My Hero – What It Is
In the custom motorcycle industry, the word hero gets thrown around a lot. Though many builders, both past and present, have influenced me, I only have one hero: my father.
My dad married my mother at a young age (19 and 17, respectively) and this month they celebrate 50 years together. At the ripe age of 29 he was the youngest manager in the Autonetics division at Rockwell International, at the time one of the company’s largest divisions. My father worked hard, with 10 to 14 hour workdays being the norm. Even in the early ’70s having a stay-at-home wife (“housewife” in those days) and three children at home, being the sole breadwinner was a chore, but he sucked it up and did if for us. As hard as my dad worked, he played even harder. Hunting, drinking, riding, and all the other manly shit the mustached men of the day did was the weekend’s norm. That was until one fateful day in 1973 when my father was paralyzed in a motorcycle accident.
After a six-month hospital stay in a body cast, he came home to us a paraplegic bound to a wheelchair for life with a wife who had no work experience and some rather needy children.
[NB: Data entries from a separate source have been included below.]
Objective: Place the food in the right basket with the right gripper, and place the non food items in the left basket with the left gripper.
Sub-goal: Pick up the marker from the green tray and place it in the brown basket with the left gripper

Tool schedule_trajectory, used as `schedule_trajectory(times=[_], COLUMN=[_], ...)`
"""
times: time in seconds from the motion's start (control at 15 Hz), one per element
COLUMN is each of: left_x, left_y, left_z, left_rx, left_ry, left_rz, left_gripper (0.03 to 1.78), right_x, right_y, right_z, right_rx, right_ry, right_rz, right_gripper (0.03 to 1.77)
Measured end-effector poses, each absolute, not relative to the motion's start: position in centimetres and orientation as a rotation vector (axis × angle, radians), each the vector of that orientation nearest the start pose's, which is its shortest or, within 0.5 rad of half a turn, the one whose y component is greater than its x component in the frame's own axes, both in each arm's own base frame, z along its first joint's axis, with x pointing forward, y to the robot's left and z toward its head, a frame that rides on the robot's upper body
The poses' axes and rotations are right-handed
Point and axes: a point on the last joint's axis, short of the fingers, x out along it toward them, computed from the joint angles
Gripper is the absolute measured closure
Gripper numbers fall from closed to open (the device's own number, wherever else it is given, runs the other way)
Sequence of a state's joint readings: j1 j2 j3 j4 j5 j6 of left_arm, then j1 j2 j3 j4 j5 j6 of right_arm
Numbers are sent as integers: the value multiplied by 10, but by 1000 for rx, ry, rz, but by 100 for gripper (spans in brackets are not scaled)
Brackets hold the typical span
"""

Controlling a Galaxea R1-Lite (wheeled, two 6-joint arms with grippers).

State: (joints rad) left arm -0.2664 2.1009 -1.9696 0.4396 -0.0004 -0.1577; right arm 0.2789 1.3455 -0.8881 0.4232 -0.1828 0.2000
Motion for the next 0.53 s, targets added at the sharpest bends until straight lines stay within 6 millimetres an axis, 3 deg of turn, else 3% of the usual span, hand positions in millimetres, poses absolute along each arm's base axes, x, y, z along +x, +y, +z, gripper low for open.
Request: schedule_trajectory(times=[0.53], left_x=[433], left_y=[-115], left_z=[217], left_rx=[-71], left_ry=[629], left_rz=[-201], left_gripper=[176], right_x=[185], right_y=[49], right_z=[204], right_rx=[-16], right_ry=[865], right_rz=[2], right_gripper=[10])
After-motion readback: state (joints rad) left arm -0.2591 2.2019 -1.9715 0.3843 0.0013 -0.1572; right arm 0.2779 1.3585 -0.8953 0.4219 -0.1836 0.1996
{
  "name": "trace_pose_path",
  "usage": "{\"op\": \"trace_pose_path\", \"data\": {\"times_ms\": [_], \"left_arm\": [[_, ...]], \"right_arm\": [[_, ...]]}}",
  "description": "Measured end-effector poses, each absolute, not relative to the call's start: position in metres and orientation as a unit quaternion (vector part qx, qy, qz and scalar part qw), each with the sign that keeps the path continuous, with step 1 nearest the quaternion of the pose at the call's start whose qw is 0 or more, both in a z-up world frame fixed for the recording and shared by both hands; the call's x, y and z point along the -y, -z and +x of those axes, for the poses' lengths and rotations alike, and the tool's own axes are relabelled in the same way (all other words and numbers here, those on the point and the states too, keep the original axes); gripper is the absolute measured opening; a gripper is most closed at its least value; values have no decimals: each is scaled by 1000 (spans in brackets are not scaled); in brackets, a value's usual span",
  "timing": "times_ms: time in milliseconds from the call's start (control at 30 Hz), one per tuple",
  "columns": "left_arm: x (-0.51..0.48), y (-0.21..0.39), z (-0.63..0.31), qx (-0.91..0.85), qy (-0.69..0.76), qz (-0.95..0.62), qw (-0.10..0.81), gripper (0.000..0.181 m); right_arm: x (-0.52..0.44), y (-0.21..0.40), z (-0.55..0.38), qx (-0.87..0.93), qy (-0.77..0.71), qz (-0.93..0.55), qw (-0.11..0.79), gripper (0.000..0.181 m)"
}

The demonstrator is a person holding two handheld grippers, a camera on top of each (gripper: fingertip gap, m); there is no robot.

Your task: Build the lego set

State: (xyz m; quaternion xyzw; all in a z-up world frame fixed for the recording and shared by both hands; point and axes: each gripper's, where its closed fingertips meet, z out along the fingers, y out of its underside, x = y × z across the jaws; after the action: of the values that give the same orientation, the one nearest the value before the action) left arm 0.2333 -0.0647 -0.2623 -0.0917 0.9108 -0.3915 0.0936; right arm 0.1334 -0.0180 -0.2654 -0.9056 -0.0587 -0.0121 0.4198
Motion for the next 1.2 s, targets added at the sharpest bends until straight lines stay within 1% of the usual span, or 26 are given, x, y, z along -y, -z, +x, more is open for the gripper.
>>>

He had to learn to do just about everything over while dragging half his body behind him. Mind you this was long before the Disability Rights movement and every sidewalk and business was mandated to have a ramp. Hell, there were little to no handicapped parking spots out in front of the supermarket or anywhere else for that matter.
All that aside, he has always been a very independent man and still is even though the old bird is reaching toward the big seven-zero. In all those years since his accident, I never heard my dad complain once about it. I am sure he had his moments in private, but he has taken an almost 40-year-old condition in stride and just does his thing. By growing up in his shadow, my father has shown me that patience, self-respect, and pride are key factors in life, but he also has shown me that a little piss and vinegar added to the mix make the wheels turn a lot more freely. All these things make my father a hero, but mostly my father is my hero for the courage he has shown to openly accept and encourage his only son, who now has a family of his own, do the one thing that so sharply turned his own life upside-down forever: ride a motorcycle. And for that, I love you Dad.